それを、100%にするためには、教えるこちら側の「自分で考えて答えを出すこと」を常に続けるしかありません。
このように、この読書は痛烈な反省から入ったのですが、もう一つ印象的だったポイントがあります。
それは、「オンライン教育」の是非です。
コロナ禍において、学校、塾等、教育の現場において「オンライン」が一気に一般化しましたが、私としてはどうしてもこれをメインストリームとして押し上げることが果たして正解なのかという疑問をずっと抱えていました。
その疑問について「自分で考えて答えを出すこと」に取り組んできましたがなかなか、その是非についての決定的な結論が出ず苦労をしていたところ、本書に以下のような著者と東大の岡ノ谷教授との対談を見つけました。
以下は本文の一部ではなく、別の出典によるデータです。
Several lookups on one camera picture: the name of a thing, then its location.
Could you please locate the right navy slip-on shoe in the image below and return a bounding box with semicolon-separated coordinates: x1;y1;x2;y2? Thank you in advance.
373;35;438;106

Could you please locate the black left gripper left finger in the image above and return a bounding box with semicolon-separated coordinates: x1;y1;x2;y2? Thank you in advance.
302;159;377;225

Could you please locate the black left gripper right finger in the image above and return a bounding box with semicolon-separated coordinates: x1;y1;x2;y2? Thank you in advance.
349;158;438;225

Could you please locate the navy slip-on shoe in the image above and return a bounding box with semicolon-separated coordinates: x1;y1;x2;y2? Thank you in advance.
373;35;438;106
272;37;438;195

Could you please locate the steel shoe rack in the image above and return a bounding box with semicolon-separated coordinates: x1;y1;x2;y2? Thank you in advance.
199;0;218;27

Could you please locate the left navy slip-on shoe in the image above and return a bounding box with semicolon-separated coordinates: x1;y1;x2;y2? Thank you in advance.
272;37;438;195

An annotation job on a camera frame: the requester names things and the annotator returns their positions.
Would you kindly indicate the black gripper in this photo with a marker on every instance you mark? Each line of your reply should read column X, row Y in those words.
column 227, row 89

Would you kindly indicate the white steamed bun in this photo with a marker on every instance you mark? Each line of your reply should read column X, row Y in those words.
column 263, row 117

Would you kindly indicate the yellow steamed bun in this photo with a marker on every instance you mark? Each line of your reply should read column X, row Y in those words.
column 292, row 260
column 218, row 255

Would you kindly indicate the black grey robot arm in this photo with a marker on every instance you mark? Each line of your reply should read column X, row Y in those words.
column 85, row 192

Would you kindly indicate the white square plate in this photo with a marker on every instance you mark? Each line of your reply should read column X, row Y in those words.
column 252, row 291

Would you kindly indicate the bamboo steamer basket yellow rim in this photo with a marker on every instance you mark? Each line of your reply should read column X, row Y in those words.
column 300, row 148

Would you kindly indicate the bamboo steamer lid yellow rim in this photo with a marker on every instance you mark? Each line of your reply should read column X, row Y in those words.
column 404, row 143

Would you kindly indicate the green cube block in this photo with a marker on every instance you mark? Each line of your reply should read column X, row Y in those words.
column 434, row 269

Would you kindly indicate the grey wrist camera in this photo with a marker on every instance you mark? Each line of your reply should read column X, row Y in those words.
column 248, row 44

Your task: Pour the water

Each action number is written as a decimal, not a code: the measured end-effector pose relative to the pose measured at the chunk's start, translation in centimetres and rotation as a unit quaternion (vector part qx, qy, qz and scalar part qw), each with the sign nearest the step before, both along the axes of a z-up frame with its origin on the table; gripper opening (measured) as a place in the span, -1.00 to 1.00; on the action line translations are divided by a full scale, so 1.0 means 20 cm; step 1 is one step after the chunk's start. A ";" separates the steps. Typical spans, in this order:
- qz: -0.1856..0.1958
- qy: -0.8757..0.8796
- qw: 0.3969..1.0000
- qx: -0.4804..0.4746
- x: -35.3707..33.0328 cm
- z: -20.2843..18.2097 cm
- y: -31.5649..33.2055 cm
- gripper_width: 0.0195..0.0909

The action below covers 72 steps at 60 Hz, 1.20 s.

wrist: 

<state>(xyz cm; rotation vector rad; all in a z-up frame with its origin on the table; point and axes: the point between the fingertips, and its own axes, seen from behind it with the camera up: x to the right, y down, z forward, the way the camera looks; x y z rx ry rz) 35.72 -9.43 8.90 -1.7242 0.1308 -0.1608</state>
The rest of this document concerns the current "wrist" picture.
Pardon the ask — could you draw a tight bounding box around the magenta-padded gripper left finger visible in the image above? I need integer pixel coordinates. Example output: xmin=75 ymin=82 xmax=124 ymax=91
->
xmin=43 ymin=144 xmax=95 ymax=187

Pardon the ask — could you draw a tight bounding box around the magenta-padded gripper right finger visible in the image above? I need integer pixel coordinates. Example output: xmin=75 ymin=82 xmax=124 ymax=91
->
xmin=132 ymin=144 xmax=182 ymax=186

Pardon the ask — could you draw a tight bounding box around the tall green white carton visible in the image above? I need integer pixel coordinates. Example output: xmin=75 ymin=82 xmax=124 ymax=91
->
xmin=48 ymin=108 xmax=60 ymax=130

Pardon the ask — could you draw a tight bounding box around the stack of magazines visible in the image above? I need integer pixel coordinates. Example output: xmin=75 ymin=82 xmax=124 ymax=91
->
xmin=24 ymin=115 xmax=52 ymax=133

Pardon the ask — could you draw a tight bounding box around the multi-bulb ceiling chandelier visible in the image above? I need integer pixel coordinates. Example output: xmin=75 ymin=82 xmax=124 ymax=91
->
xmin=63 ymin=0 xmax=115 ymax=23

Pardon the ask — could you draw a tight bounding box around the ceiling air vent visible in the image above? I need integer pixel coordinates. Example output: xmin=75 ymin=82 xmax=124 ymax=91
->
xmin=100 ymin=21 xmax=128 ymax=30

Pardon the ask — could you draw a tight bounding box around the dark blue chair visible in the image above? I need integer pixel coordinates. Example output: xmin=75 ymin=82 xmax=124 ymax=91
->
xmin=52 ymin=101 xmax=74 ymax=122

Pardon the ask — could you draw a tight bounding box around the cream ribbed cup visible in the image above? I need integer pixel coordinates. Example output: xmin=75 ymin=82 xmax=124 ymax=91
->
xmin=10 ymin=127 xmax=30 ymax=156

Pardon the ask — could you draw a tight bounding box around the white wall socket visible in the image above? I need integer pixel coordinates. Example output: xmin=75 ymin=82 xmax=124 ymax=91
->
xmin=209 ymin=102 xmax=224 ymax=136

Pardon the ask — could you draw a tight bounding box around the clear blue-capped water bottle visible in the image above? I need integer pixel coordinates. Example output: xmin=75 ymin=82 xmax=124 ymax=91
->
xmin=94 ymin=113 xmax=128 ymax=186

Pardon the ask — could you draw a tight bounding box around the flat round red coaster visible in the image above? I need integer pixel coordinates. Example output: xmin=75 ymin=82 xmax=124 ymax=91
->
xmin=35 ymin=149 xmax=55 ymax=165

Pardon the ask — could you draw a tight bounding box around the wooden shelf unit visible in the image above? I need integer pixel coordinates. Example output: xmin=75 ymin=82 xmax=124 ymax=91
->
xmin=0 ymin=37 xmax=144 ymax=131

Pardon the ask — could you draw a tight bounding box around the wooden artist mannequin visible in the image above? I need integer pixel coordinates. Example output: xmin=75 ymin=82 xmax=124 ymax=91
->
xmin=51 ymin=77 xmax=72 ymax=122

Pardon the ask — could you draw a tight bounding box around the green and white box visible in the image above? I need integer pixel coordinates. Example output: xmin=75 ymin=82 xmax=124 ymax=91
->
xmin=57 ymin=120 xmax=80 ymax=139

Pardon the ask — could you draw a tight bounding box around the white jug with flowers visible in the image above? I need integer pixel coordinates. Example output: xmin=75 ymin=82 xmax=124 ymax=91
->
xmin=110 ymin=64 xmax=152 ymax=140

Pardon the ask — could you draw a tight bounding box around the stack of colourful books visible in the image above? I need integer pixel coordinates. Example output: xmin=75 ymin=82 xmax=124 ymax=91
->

◆岡ノ谷:東大では8年前からオンラインコースをいくつも作っています。 当時、「10年以内に大学の教員の多くが駆逐される」として、多くの大学関係者が戦々恐々としていました。
◆著者:オンラインにすることで伝達効率は上がったのですか?
◆岡ノ谷:いいえ。オンライン教育の場合、課程を終了する率がかなり低いことが明らかになっています。そもそも私は、インターネット教材だけではそれほど学習は進まないという仮説を持っていました。というのも、自分でもオンラインの講義を受けたみたのですが、途中で挫折してしまったのです。
◆著者:なぜ挫折を?
◆岡ノ谷:その理由を考えてみると、おそらく、教育に必要なものは、学ぶべき情報内容だけではないからです。「その先生から学びたい」というモチベーションも必要なのではないでしょうか。
◆著者:オンライン学習が続かないのは、岡ノ谷先生のご指摘にあった先生への畏怖の問題もありますが、生徒同士で競い合ったり、励ましあったり、議論しあったりする環境がないことも原因の一つではないでしょうか。「21世紀最初のエリート大学」として設立されたミネルバ大学は全ての授業をオンラインで行っています。そのため、大学に校舎はありません。ですが、世界の7都市を移動しながら学ぶ全寮制を採用しています。要するにインプットはオンラインでも、仲間と互いにけん制しあい、議論する環境を人間関係の中に埋め込むのです。
今回のコロナ禍で「オンライン教育」がかなり大規模に行われました。
それによって明らかになってしまったことがあります。
それは、非常に教え方に優れた先生のオンラインの授業の方が、そうではない先生の生の授業よりもずっとよいということです。
ですが、それはすべてを「オンライン」に置き換えてもいいということとは違うと思います。
上記の議論のように、知識のインプットについては「オンライン」で効率的、効果的に行う方が圧倒的にいいかもしれないが、その知識を前提として、仲間と互いに高め合いながら議論する「環境」こそが教育の場である「学校」の存在意義なのではないか。
そして、それによってのみ「自分で考えて答えを出すこと」を身に付けさせられるのではないか、そう確信させられました。
手前みそになりますが、「効率的・効果的なインプット」と「外国人との一緒に生活する環境」を一緒にしたランゲッジ・ヴィレッジのサービスについて、改めて自ら再評価したいと思います。